* [Assignment]: From the first line of the data below through the line bearing "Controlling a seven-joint", reproduce each line exactly; do not include pictures.

───── The data

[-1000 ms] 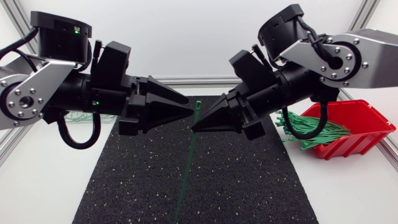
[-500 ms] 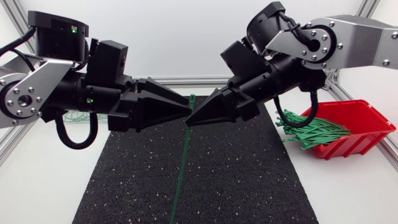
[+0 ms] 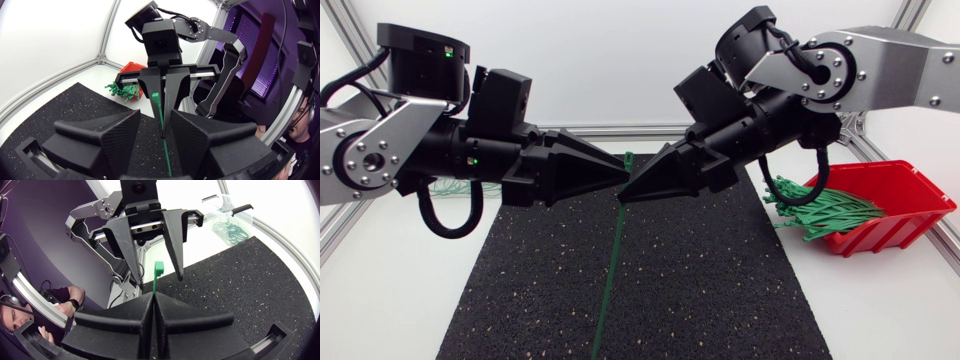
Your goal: Take a green cable tie from the red box, thread the tail through the head to close it, then place it in the transparent bin on the left.
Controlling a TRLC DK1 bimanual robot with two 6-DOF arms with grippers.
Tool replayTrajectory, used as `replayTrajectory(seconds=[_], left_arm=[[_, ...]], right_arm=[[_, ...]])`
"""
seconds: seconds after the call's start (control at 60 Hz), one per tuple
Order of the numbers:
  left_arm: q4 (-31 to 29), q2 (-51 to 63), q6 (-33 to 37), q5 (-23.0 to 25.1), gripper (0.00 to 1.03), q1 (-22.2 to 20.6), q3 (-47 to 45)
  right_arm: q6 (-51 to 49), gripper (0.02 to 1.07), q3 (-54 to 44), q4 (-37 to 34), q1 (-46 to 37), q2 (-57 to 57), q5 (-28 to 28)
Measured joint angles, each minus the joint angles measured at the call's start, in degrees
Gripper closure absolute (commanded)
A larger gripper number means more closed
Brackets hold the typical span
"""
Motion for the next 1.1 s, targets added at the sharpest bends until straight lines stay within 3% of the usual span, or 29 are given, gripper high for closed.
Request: replayTrajectory(seconds=[0.067,0.167,0.633,0.833,1.1], left_arm=[[0.39,0.11,-0.46,0.02,0.66,0.07,0.00],[0.94,0.24,-1.07,0.04,0.74,0.07,0.00],[1.31,0.85,-1.09,0.04,0.79,0.04,0.00],[1.33,0.85,-1.11,0.24,0.99,-0.02,0.00],[1.31,0.83,-1.77,0.55,0.99,-0.55,0.00]], right_arm=[[0.00,1.01,0.00,0.00,0.00,0.00,0.00],[0.00,1.01,0.00,0.02,0.00,0.00,0.00],[0.00,1.01,0.00,0.04,0.02,0.00,0.02],[0.00,1.01,0.00,0.04,0.04,0.00,0.07],[0.00,1.01,0.00,0.07,0.04,0.00,0.35]])
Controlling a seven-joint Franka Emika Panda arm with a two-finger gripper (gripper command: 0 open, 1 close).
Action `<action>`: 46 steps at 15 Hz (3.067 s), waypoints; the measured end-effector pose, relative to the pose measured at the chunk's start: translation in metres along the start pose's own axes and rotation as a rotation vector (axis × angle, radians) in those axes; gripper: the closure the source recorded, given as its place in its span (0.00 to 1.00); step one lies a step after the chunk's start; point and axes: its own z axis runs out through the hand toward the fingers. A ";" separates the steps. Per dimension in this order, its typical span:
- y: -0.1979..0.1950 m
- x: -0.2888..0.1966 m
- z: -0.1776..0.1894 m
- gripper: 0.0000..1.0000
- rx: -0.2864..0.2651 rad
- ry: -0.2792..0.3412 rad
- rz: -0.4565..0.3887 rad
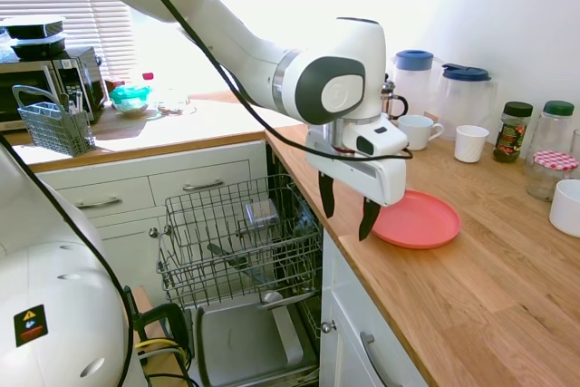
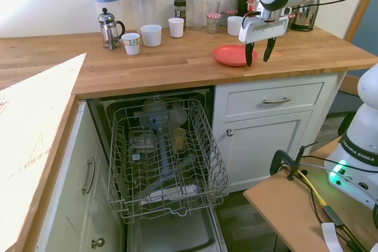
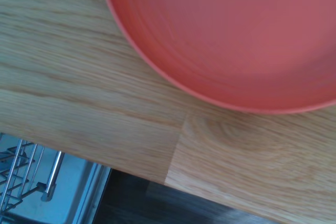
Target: Put the plate in the dishwasher
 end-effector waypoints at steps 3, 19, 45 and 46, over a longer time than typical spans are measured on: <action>-0.001 0.001 -0.001 0.00 0.005 0.004 0.034; 0.033 0.102 0.026 1.00 0.380 -0.013 0.292; 0.002 0.135 0.053 1.00 0.400 -0.064 0.315; -0.001 0.134 0.050 1.00 0.404 -0.059 0.304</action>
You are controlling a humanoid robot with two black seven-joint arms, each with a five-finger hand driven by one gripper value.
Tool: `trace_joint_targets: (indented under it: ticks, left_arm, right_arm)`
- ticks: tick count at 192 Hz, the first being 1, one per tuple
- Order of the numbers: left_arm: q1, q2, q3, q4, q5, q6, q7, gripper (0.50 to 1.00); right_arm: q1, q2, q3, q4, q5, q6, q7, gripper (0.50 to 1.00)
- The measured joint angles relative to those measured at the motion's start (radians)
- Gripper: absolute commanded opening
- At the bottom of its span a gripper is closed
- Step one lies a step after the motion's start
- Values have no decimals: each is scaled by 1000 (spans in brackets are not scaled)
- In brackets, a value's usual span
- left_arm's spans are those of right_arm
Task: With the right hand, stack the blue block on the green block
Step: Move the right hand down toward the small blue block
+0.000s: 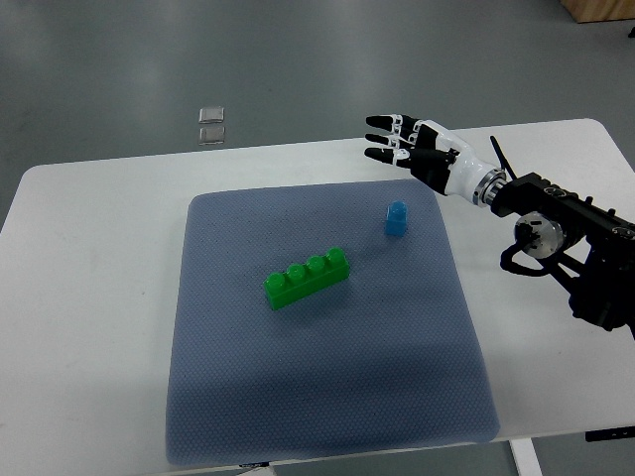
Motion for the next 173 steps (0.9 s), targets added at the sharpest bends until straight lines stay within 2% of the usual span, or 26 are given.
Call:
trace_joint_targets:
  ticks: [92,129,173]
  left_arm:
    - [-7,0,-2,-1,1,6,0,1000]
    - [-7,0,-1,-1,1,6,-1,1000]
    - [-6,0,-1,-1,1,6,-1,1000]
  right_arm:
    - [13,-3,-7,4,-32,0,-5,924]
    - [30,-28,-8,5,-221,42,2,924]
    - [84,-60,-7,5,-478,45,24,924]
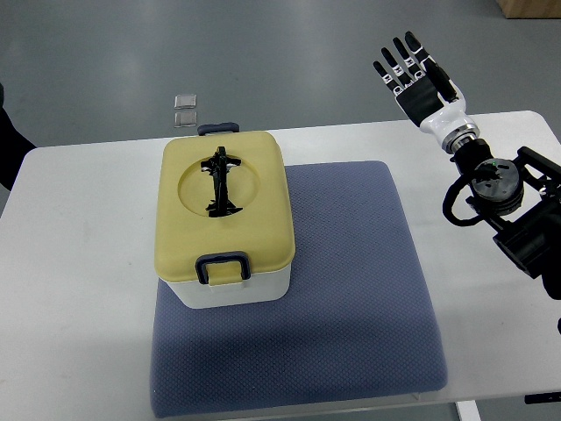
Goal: Open white storage box with right hand
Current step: 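Swing the right hand up and over toward the yellow lid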
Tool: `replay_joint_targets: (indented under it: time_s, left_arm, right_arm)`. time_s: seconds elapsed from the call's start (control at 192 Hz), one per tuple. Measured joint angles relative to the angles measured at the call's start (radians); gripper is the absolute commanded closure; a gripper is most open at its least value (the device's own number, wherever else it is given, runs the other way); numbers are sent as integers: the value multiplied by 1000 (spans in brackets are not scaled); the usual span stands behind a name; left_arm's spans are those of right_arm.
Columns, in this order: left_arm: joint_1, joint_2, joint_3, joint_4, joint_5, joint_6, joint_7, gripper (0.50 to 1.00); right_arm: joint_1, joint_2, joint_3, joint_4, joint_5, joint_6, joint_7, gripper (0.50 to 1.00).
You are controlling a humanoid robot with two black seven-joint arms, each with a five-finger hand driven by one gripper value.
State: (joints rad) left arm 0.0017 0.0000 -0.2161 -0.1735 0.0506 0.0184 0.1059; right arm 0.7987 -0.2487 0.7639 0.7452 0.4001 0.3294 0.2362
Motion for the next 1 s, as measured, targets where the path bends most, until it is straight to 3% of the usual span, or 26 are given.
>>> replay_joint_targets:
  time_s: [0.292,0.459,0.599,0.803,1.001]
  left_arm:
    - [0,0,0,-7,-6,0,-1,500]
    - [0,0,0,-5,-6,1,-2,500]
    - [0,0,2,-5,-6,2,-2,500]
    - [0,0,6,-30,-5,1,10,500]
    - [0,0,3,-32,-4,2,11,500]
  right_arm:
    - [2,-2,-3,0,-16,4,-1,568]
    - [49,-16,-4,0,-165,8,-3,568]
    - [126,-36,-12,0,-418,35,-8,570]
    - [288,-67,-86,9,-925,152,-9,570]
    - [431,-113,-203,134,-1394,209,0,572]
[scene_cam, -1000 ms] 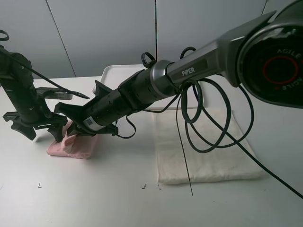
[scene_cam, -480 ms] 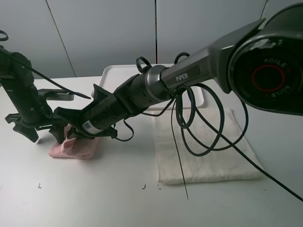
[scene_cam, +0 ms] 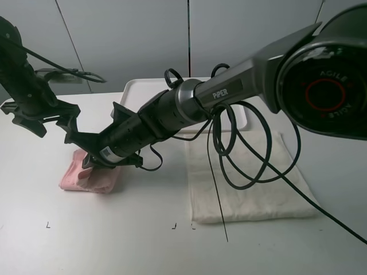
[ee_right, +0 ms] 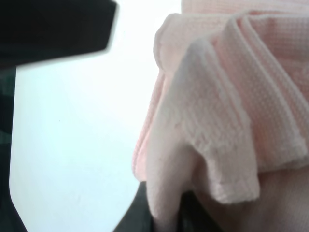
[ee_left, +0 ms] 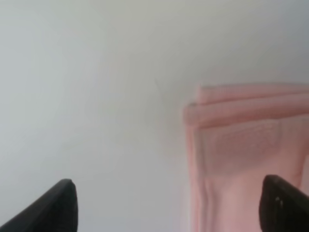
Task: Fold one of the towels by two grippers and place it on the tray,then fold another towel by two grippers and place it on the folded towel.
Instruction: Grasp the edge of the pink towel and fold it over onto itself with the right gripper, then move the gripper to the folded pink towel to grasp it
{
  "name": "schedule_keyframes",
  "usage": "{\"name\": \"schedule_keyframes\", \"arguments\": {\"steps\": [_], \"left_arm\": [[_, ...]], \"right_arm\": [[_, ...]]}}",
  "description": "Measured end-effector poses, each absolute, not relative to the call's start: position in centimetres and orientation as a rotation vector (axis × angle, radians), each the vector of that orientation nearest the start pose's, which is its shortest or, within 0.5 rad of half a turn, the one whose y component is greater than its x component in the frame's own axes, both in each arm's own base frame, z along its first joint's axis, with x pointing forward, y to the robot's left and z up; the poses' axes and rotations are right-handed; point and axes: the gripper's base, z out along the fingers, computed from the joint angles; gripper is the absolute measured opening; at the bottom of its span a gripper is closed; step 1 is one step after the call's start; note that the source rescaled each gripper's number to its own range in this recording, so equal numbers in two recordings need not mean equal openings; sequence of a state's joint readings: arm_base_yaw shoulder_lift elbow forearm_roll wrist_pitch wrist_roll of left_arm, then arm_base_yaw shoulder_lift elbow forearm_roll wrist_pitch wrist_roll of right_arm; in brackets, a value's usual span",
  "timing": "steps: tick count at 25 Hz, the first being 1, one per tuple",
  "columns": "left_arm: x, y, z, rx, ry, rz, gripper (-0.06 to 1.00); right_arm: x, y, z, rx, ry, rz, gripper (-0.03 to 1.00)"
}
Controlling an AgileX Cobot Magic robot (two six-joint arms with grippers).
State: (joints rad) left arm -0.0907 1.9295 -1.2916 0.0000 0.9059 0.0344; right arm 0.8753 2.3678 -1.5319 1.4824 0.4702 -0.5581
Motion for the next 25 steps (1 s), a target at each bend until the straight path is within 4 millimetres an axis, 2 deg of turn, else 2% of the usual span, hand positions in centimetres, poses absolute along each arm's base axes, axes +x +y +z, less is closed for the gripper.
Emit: {"name": "schedule_keyframes", "arguments": {"steps": [2, 3, 4, 7, 8, 9, 15, 18, 23, 25], "left_arm": [[37.3, -3.4, 17.6, 0.192, 3.012, -0.005, 0.96], [37.4, -3.4, 17.9, 0.192, 3.007, -0.005, 0.96], [37.6, -3.4, 18.1, 0.194, 2.998, -0.005, 0.96], [37.8, -3.6, 18.4, 0.195, 2.988, -0.027, 0.96], [37.8, -3.6, 18.4, 0.198, 2.986, -0.031, 0.96], [37.8, -3.6, 18.4, 0.199, 2.983, -0.034, 0.96], [37.9, -3.6, 18.4, 0.23, 2.975, -0.033, 0.96], [37.9, -3.6, 18.5, 0.235, 2.97, -0.033, 0.96], [38.0, -3.7, 18.5, 0.229, 2.963, -0.04, 0.96], [38.0, -3.7, 18.5, 0.223, 2.963, -0.049, 0.96]], "right_arm": [[27.9, 39.8, 8.0, -0.213, 2.724, 1.274, 0.04], [27.9, 39.8, 8.0, -0.219, 2.721, 1.271, 0.09], [27.9, 39.8, 8.0, -0.228, 2.718, 1.269, 0.15], [28.1, 40.0, 8.3, -0.164, 2.697, 1.317, 0.45], [28.1, 40.2, 8.4, -0.131, 2.685, 1.344, 0.52], [28.1, 40.3, 8.6, -0.109, 2.672, 1.367, 0.54], [27.6, 40.9, 9.1, -0.233, 2.623, 1.423, 0.55], [28.6, 39.8, 9.1, -0.266, 2.647, 1.418, 0.55], [31.6, 36.8, 9.8, -0.223, 2.678, 1.39, 0.55], [32.0, 36.0, 9.8, -0.214, 2.716, 1.346, 0.57]]}}
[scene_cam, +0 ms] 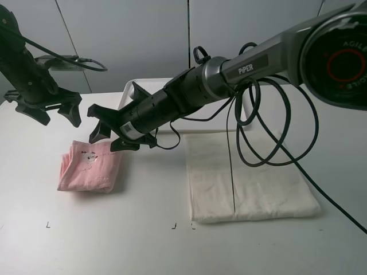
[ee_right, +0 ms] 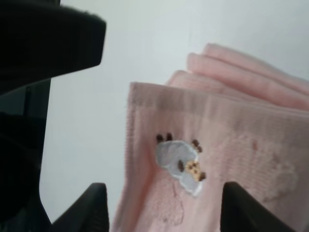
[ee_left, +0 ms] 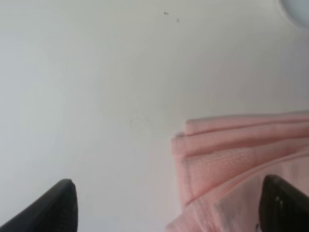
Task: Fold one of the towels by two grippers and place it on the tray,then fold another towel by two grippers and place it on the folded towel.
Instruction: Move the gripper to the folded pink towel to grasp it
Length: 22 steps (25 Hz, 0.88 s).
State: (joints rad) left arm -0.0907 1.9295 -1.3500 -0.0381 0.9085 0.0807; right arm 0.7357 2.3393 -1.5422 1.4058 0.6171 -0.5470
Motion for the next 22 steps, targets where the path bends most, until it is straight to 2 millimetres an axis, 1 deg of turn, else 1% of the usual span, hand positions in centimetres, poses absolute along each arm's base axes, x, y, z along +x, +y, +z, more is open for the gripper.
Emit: {"name": "schedule_keyframes", "arguments": {"steps": [4, 6, 10, 16, 20, 22], "left_arm": [[38.0, -3.8, 18.5, 0.219, 2.963, -0.064, 0.96], [38.0, -3.8, 18.5, 0.223, 2.963, -0.068, 0.96], [38.0, -3.9, 18.5, 0.22, 2.962, -0.077, 0.96], [38.0, -3.9, 18.5, 0.229, 2.967, -0.081, 0.96], [38.0, -3.9, 18.5, 0.231, 2.966, -0.083, 0.96], [38.0, -3.9, 18.5, 0.233, 2.966, -0.083, 0.96]], "right_arm": [[32.2, 35.5, 9.3, -0.195, 2.771, 1.29, 0.6], [32.1, 35.5, 8.9, -0.187, 2.783, 1.288, 0.6], [32.0, 35.4, 7.4, -0.175, 2.824, 1.274, 0.6], [31.9, 35.3, 6.3, -0.168, 2.85, 1.257, 0.6], [31.3, 35.9, 5.8, -0.165, 2.851, 1.265, 0.59], [31.1, 36.3, 5.7, -0.184, 2.841, 1.258, 0.56]]}}
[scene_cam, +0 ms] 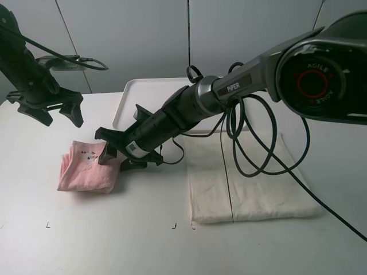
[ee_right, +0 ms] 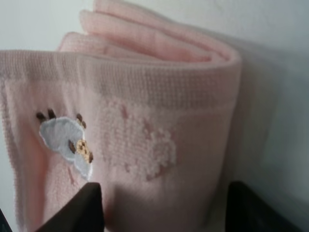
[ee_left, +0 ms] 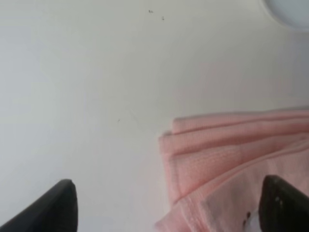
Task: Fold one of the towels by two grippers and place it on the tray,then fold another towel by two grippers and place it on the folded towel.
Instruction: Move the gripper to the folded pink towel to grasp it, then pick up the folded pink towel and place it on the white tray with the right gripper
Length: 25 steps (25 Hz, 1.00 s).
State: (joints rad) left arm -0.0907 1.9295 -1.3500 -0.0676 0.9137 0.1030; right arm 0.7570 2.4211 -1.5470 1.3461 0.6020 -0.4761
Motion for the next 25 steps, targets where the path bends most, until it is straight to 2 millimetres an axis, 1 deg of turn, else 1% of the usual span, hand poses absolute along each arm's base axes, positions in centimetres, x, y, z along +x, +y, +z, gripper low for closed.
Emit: {"name": "schedule_keyframes", "arguments": {"steps": [2, 3, 5, 6, 10, 13, 15, 17, 19, 21, 23, 25], "left_arm": [[38.0, -3.9, 18.5, 0.233, 2.966, -0.083, 0.96], [38.0, -4.0, 18.5, 0.232, 2.966, -0.085, 0.96], [38.0, -4.0, 18.5, 0.232, 2.966, -0.085, 0.96], [38.0, -4.0, 18.5, 0.232, 2.966, -0.085, 0.96], [38.0, -4.0, 18.5, 0.232, 2.966, -0.085, 0.96], [38.0, -4.0, 18.5, 0.231, 2.964, -0.085, 0.96], [38.0, -4.0, 18.5, 0.231, 2.964, -0.085, 0.96], [38.0, -4.0, 18.5, 0.231, 2.964, -0.085, 0.96], [38.0, -4.0, 18.5, 0.231, 2.964, -0.085, 0.96], [38.0, -4.0, 18.5, 0.231, 2.964, -0.085, 0.96], [37.9, -4.0, 18.5, 0.232, 2.968, -0.086, 0.96], [37.9, -4.0, 18.5, 0.231, 2.975, -0.089, 0.96]], "right_arm": [[31.0, 36.5, 5.7, -0.196, 2.831, 1.243, 0.44], [30.9, 36.5, 5.7, -0.202, 2.826, 1.238, 0.32], [31.1, 36.5, 5.6, -0.197, 2.818, 1.226, 0.12], [31.1, 36.5, 5.6, -0.194, 2.816, 1.223, 0.06], [31.2, 36.5, 5.7, -0.192, 2.806, 1.224, 0.05], [31.4, 36.5, 6.3, -0.196, 2.773, 1.217, 0.05], [31.9, 36.4, 7.3, -0.206, 2.734, 1.196, 0.05], [32.8, 35.8, 8.6, -0.199, 2.689, 1.179, 0.05], [34.4, 34.5, 10.2, -0.16, 2.637, 1.166, 0.05], [35.9, 32.9, 11.3, -0.123, 2.599, 1.141, 0.05], [38.1, 30.5, 11.8, -0.043, 2.571, 1.117, 0.05], [39.8, 28.1, 11.7, 0.025, 2.559, 1.087, 0.05]]}}
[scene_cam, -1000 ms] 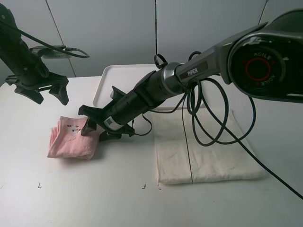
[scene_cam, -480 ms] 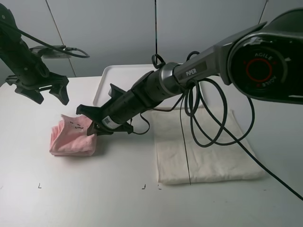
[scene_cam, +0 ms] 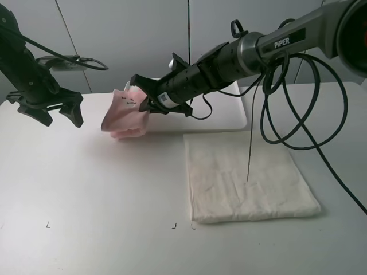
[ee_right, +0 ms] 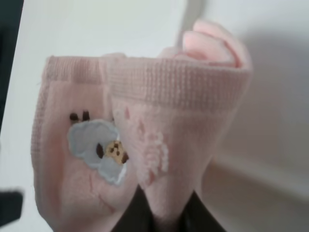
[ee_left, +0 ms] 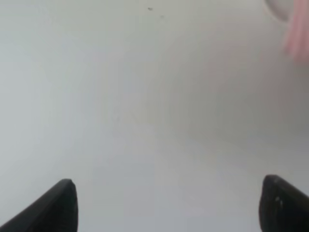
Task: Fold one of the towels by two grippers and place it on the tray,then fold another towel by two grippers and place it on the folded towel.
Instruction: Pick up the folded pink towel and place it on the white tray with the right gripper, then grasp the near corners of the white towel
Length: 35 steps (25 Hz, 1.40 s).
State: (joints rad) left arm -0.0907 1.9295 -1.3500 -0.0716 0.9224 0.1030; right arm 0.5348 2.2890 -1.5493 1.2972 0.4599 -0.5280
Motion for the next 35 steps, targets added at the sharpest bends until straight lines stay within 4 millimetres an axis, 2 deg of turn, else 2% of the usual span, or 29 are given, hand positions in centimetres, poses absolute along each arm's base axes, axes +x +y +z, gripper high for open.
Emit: {"name": "schedule_keyframes", "arguments": {"steps": [5, 7, 9, 16, 18, 19, 22, 23, 24, 29, 31, 35], "left_arm": [[37.8, -4.0, 18.5, 0.23, 2.979, -0.092, 0.96], [37.8, -4.0, 18.5, 0.23, 2.979, -0.092, 0.96], [37.8, -4.0, 18.5, 0.23, 2.979, -0.092, 0.96], [37.8, -4.0, 18.5, 0.233, 2.979, -0.092, 0.96], [37.8, -4.0, 18.5, 0.235, 2.979, -0.091, 0.96], [37.8, -4.0, 18.5, 0.235, 2.979, -0.091, 0.96], [37.8, -4.0, 18.5, 0.235, 2.979, -0.091, 0.96], [37.8, -4.0, 18.5, 0.235, 2.979, -0.091, 0.96], [37.8, -4.0, 18.5, 0.235, 2.979, -0.091, 0.96], [37.8, -4.0, 18.5, 0.242, 2.98, -0.091, 0.96], [37.8, -4.0, 18.5, 0.259, 2.984, -0.09, 0.96], [37.7, -4.0, 18.5, 0.31, 2.984, -0.088, 0.96]], "right_arm": [[43.4, 22.1, 11.7, 0.203, 2.519, 1.03, 0.05], [44.0, 20.8, 11.7, 0.237, 2.511, 1.014, 0.05], [44.2, 20.2, 11.7, 0.247, 2.509, 1.006, 0.05], [44.3, 20.2, 11.6, 0.242, 2.508, 0.997, 0.05], [44.4, 20.1, 11.6, 0.249, 2.501, 0.985, 0.16], [44.4, 20.0, 11.6, 0.256, 2.495, 0.974, 0.25], [44.7, 19.8, 11.6, 0.273, 2.477, 0.943, 0.79], [44.7, 19.8, 11.6, 0.276, 2.474, 0.937, 0.9], [44.7, 19.8, 11.6, 0.273, 2.474, 0.933, 0.96], [44.7, 19.2, 11.8, 0.14, 2.496, 0.851, 1.0], [44.7, 18.5, 12.9, 0.063, 2.497, 0.812, 1.0], [44.2, 16.8, 16.6, -0.134, 2.488, 0.727, 1.0]]}}
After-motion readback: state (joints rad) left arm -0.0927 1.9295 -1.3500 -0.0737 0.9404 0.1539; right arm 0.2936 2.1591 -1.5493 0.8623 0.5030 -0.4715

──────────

* [Exercise result]:
[-1000 ms] 
[-500 ms] 
[+0 ms] 
Your goal: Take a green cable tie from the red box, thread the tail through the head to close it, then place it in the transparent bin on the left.
Controlling a TRLC DK1 bimanual robot with two 6-DOF arms with grippers.
Tool replayTrajectory, used as `replayTrajectory(seconds=[_], left_arm=[[_, ...]], right_arm=[[_, ...]])`
"""
seconds: seconds after the call's start (control at 60 Hz), one per tuple
Order of the numbers:
  left_arm: q4 (-31 to 29), q2 (-51 to 63), q6 (-33 to 37), q5 (-23.0 to 25.1), gripper (0.00 to 1.03), q1 (-22.2 to 20.6), q3 (-47 to 45)
  right_arm: q6 (-51 to 49), gripper (0.02 to 1.07), q3 (-54 to 44), q4 (-37 to 34), q1 (-46 to 37), q2 (-57 to 57), q5 (-28 to 28)
Measured joint angles, each minus the joint angles measured at the call's start, in degrees
Gripper closure absolute (commanded)
A larger gripper number means more closed
Brackets hold the typical span
"""
Motion for the next 1.1 s, targets added at the sharpest bends until straight lines stay within 3% of the usual span, or 29 are given, gripper high for closed.
Request: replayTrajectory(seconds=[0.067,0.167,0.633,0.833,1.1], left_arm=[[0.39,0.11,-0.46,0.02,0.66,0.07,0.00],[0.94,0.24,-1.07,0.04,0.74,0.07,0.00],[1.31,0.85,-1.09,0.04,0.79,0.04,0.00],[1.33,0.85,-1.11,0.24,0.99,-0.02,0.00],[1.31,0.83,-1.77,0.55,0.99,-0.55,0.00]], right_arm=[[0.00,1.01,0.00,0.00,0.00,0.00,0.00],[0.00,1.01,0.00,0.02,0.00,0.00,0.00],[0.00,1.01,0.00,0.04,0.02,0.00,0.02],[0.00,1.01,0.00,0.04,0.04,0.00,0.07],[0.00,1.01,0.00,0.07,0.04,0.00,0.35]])
Controlling a seven-joint Franka Emika Panda arm with a two-finger gripper (gripper command: 0 open, 1 close).

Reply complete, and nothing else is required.